Find a function $\phi:\mathbb{R}_{>0}\to\mathbb{R}_{>0}$ which fixes the area under $f(x)=x^a e^{-\phi(a)x}$ for all $a>0$.
My investigation so far has lead me to believe that no such function exists, although this seemed unlikely to me at first.
I suppose we need to assume that $\phi$ can give a well defined area, and such $\phi$ certainly exist (e.g: $\phi(a)=1$).
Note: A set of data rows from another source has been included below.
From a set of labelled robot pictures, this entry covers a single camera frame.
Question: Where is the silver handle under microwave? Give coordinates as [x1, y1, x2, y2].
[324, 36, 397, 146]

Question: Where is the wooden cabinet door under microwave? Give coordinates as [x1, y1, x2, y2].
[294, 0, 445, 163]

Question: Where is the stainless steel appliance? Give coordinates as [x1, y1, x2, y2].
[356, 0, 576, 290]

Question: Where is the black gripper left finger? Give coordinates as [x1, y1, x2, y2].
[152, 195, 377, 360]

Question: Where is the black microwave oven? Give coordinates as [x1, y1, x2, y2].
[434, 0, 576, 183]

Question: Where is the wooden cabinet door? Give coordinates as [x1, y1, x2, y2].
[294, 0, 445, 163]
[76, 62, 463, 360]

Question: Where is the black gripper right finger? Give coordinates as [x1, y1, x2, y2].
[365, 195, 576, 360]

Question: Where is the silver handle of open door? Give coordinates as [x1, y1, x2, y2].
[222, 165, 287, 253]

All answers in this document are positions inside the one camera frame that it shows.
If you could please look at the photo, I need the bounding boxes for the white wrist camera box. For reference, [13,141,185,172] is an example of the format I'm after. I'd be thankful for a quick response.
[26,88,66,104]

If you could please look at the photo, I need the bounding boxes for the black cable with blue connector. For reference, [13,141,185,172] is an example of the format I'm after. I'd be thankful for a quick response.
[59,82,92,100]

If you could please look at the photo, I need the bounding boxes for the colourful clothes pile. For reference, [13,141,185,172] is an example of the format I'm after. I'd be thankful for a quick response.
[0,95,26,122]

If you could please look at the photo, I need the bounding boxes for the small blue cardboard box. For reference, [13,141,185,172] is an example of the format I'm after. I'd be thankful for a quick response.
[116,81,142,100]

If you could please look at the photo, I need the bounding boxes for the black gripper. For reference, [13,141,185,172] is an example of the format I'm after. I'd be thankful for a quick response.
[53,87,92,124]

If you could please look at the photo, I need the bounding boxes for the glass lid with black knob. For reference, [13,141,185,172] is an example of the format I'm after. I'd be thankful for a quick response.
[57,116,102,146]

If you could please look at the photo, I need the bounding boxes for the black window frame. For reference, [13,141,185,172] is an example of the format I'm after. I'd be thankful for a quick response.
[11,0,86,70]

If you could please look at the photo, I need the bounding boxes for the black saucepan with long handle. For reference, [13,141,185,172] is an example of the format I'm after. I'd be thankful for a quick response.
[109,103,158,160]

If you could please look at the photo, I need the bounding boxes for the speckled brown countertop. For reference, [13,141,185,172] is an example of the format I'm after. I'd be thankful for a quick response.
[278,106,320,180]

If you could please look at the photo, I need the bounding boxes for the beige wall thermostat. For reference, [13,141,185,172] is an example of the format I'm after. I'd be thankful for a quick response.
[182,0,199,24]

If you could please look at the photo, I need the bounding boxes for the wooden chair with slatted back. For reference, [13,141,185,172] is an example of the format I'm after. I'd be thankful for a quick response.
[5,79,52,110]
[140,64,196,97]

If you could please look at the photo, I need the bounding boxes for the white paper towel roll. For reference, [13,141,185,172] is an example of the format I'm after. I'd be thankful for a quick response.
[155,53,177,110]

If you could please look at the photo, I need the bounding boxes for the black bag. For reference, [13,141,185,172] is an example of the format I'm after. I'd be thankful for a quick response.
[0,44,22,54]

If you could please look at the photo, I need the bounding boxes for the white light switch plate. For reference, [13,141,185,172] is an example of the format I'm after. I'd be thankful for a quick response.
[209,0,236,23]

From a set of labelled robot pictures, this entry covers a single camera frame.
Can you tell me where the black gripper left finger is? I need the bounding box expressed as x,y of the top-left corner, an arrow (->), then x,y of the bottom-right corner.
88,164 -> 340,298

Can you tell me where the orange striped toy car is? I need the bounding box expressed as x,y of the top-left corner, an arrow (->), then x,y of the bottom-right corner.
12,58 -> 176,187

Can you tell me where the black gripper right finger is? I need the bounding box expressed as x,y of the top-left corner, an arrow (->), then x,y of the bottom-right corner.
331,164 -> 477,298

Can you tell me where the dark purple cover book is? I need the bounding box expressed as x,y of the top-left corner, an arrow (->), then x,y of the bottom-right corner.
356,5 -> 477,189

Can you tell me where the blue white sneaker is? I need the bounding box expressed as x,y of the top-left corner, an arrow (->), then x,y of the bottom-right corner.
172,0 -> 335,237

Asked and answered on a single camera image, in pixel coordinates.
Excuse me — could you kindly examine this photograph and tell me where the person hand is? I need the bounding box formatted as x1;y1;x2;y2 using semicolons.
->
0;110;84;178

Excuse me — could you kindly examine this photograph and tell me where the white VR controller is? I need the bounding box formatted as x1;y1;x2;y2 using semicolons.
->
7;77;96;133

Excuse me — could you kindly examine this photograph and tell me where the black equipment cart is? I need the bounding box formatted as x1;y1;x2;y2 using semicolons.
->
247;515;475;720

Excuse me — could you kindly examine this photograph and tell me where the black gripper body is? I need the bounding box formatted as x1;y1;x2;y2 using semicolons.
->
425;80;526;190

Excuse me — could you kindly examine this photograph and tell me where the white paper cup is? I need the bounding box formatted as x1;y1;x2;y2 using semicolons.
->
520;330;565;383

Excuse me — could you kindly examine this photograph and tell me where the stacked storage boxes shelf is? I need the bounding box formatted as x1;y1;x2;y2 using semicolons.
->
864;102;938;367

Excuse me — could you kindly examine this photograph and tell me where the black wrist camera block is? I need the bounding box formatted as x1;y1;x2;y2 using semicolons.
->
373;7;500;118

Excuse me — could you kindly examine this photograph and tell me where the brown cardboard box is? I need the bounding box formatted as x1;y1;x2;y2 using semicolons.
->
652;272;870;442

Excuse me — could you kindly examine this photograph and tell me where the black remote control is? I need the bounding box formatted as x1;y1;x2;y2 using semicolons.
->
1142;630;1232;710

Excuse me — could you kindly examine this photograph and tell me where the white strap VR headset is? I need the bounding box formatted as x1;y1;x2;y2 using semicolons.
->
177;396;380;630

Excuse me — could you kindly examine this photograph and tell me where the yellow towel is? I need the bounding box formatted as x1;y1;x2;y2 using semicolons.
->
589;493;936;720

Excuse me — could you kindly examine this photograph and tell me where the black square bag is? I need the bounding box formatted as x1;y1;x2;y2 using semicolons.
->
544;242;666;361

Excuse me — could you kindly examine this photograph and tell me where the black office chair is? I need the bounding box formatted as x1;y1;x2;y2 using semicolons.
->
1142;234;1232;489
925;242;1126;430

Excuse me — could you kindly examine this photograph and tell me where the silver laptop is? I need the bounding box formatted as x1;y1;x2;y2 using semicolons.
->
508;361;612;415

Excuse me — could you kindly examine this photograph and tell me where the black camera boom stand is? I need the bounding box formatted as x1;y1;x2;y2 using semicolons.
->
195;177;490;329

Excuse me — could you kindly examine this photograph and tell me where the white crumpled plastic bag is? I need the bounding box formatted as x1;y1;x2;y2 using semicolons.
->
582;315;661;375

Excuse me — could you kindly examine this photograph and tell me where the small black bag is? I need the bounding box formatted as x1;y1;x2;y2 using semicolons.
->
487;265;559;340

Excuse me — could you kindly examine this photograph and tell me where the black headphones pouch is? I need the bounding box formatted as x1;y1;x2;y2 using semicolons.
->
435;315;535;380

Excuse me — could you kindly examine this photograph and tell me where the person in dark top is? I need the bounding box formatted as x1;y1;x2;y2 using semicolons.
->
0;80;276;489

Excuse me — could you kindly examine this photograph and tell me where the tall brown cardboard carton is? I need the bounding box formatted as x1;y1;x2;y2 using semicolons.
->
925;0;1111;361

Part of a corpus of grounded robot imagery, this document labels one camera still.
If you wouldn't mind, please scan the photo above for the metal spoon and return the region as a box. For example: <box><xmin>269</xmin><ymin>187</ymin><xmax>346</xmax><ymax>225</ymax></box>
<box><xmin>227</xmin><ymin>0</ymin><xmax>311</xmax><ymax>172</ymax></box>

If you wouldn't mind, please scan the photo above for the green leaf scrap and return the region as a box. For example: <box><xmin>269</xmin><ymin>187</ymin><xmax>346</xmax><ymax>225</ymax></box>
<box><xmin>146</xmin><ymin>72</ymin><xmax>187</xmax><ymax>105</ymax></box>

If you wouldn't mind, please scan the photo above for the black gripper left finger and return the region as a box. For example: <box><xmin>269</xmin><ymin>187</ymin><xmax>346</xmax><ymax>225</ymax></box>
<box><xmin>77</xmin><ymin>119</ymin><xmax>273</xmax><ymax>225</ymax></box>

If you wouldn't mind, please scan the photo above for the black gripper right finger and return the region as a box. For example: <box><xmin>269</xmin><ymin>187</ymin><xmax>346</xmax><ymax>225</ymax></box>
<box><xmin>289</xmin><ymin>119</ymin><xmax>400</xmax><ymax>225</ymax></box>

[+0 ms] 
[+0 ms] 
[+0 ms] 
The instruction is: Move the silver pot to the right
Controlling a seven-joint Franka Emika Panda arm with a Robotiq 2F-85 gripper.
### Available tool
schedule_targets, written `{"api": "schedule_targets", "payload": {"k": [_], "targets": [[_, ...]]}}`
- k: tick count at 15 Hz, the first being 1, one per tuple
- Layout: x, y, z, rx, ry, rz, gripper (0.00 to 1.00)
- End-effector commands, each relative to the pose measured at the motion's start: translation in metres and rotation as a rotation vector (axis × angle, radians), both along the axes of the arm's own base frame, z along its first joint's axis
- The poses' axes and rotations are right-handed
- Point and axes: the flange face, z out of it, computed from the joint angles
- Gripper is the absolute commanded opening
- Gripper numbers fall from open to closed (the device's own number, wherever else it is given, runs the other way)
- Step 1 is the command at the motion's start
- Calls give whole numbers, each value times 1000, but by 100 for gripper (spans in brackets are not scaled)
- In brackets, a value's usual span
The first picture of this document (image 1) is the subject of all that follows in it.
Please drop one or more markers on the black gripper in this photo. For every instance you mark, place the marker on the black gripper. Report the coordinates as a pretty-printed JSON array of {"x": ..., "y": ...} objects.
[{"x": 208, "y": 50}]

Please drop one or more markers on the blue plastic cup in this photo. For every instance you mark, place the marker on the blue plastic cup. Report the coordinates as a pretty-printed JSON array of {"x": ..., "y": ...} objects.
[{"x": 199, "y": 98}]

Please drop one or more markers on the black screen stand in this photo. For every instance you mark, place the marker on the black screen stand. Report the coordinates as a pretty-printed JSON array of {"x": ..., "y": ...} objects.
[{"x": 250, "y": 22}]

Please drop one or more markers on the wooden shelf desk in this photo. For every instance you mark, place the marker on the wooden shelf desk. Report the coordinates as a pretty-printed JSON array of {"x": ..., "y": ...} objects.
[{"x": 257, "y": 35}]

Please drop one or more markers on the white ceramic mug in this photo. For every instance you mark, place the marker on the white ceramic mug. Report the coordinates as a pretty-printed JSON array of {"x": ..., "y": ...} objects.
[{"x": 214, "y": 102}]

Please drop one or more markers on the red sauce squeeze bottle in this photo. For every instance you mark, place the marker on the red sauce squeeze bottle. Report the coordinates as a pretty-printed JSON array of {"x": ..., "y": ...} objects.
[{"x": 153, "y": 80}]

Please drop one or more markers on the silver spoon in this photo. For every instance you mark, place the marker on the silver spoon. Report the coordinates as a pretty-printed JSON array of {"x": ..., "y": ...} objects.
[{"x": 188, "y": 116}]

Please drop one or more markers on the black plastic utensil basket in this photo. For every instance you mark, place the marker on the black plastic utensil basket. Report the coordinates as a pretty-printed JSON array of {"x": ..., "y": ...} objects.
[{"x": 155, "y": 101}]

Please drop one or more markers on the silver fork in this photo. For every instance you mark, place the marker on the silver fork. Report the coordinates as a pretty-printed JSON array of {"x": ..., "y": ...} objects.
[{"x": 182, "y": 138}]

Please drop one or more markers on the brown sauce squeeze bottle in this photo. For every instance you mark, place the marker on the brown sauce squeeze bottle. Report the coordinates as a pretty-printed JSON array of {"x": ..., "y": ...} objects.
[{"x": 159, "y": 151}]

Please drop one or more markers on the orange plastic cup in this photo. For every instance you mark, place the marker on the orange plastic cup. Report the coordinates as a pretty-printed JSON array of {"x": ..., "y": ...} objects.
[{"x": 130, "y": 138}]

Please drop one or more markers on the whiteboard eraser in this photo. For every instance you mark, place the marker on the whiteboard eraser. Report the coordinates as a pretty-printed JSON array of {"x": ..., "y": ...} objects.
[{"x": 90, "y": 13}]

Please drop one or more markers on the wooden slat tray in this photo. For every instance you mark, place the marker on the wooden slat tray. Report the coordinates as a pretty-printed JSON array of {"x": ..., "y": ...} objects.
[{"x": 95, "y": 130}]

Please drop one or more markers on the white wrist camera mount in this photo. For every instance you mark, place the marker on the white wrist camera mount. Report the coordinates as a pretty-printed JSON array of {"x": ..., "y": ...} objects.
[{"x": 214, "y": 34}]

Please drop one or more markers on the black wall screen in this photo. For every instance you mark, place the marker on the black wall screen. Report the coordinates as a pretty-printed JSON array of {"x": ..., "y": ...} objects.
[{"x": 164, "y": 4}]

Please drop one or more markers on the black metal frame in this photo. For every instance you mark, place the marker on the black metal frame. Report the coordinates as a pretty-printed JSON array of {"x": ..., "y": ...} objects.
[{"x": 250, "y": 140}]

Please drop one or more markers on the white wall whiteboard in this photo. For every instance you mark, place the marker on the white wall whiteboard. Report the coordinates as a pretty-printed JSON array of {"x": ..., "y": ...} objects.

Let $A(a)=\displaystyle\int_0^\infty x^a e^{-\phi(a)x}dx$ be the area under $f$. The substitution $u=\phi(a)x$ gives $A(a)=\frac{\Gamma(a+1)}{\phi(a)^{a+1}}$ where $\Gamma(z)=\displaystyle\int_0^\infty x^{z-1}e^{-x}dx$ is the gamma function. Then setting $A'(a)=0$ we obtain: $$\frac{d}{da}\log\phi(a)=\frac{\phi'(a)}{\phi(a)}=\frac{1}{a+1}\cdot\frac{\Gamma'(a+1)}{\Gamma(a+1)}=\frac{\psi(a+1)}{a+1}$$ where $\psi(x)=\frac{\Gamma'(x)}{\Gamma(x)}$ is the digamma function, which has the series expansion (for $x>-1$): $$\psi(x+1)=-\gamma+\sum_{n=1}^{\infty}\frac{x}{n(x+n)}$$ where $\gamma$ is the Euler-Mascheroni constant. So, after a few partial fraction calculations we obtain: $$\begin{aligned} \log\phi(a)&=\int\left[\frac{1-\gamma}{a+1}-\frac1{(a+1)^2}+\sum_{n=2}^\infty\frac1{n(n-1)}\left(\frac{n}{a+n}-\frac{1}{a+1}\right)\right]da\\ &=(1-\gamma)\log(a+1)+\frac1{a+1}+\sum_{n=2}^\infty\left(\frac{\log(a+n)}{(n-1)}-\frac{\log(a+1)}{n(n-1)}\right)\\ \implies\phi(a)&=(a+1)^{1-\gamma} e^{\frac1{a+1}}\cdot \prod_{n=2}^\infty \frac{(a+n)^{\frac1{n-1}}}{(a+1)^{\frac1{n(n-1)}}}\\ &=(a+1)^{1-\gamma-\delta}e^{\frac1{a+1}}\cdot\prod_{n=2}^\infty (a+n)^{\frac1{n-1}} \text{ where }\delta=\sum_{n=2}^\infty\frac1{n(n-1)}<\infty\end{aligned} $$
However $\displaystyle\prod_{n=2}^\infty (a+n)^{\frac1{n-1}}>\prod_{n=2}^\infty (a+1)^{\frac1{n-1}}=(a+1)^{\sum_{n=1}^\infty\frac1n}=\infty$ since $(a+1)>1$ for $a>0$ and $\displaystyle\sum_{n=1}^\infty\frac1n = \infty$, so $\phi(a)$ is divergent for any $a>0$.
I suppose my question is thus: is my reasoning here correct, can no such function $\phi$ exist? And if not, what does such a function look like? Altnernatively, is there a simpler way to show what I've shown?